Weekends can be like bookends, where you have one on each end.
Heretic.
Heretic.
https://en.wikipedia.org/wiki/ISO_8601
[D] is the weekday number, from 1 through 7, beginning with Monday and ending with Sunday.
february 2027 mo tu we th fr sa su 1 2 3 4 5 6 7 8 9 10 11 12 13 14 15 16 17 18 19 20 21 22 23 24 25 26 27 28feb 2027
nice
I only go by the Linux “cal” command.
“cal” command.
TIL about
cal. It’s a standard util-linux command! And it follow my locale automatically :0right! like, why complicate things?

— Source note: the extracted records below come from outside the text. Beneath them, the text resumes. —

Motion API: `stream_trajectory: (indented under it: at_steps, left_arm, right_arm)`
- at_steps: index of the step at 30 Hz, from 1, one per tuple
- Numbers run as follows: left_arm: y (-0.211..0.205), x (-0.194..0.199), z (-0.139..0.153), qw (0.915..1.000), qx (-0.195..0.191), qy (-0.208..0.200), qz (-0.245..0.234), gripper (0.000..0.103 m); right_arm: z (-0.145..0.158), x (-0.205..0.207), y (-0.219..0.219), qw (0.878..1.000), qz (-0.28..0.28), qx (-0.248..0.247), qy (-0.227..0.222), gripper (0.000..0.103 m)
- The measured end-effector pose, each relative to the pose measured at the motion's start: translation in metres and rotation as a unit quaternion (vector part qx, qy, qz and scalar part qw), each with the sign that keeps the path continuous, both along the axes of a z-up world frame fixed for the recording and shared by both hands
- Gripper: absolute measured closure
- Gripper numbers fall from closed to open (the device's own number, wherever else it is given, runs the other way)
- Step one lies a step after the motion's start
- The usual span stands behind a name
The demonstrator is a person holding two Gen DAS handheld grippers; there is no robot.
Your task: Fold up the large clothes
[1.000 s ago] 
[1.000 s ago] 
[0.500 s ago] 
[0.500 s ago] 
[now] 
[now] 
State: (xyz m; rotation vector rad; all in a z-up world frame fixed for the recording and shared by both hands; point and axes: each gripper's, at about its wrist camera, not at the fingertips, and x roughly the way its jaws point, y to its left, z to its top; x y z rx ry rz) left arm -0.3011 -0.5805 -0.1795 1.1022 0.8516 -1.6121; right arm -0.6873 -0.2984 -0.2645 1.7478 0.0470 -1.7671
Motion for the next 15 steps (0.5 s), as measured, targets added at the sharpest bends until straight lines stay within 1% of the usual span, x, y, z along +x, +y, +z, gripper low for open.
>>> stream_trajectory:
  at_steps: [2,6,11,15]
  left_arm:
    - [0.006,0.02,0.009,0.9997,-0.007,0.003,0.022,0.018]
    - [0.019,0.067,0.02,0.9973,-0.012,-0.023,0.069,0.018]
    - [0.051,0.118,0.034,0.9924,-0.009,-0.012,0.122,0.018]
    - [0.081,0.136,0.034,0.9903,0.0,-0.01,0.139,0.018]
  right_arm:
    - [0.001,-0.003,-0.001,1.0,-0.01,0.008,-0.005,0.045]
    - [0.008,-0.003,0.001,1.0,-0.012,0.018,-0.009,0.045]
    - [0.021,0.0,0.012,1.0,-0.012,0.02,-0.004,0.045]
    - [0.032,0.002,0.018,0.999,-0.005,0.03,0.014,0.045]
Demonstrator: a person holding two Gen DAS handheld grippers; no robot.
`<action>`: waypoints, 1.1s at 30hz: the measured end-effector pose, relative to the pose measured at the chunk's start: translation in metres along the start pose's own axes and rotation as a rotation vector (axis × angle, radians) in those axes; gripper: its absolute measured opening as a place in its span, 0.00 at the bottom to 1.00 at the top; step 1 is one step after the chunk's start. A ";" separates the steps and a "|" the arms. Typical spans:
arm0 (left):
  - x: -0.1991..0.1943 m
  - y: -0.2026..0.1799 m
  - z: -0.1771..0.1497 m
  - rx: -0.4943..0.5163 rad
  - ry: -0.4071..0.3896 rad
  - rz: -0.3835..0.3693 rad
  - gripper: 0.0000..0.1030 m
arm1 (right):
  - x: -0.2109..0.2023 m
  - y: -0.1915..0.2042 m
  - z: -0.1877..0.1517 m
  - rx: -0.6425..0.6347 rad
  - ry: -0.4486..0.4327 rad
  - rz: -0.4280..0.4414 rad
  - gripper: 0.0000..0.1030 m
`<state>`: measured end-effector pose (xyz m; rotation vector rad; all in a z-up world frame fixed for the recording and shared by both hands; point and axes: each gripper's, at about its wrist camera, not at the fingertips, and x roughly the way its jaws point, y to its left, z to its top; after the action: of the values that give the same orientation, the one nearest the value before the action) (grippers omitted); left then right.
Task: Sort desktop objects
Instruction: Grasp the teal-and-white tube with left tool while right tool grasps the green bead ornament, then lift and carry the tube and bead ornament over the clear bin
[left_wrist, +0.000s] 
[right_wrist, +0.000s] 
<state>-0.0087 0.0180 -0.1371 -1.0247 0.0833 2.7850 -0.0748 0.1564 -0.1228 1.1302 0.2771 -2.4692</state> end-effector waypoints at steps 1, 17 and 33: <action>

But my cal starts on Sunday. What are your locale settings?
that means (if your locale is set according to your position), you are probably somewhere in the blue area on this, while I’m in the orange.
https://commons.wikimedia.org/wiki/File:First_Day_of_Week_World_Map.svg
Portugal being different from Spain and the UK managing to have both Monday and Sunday conventions are pretty funny. But I don’t recognize the freaks in Indian ocean who are the only ones to use Friday as the starting day.
Edit: it’s Maldives.
Once all the boomers are dead, y’all wanna adopt Symmetry454 or nah?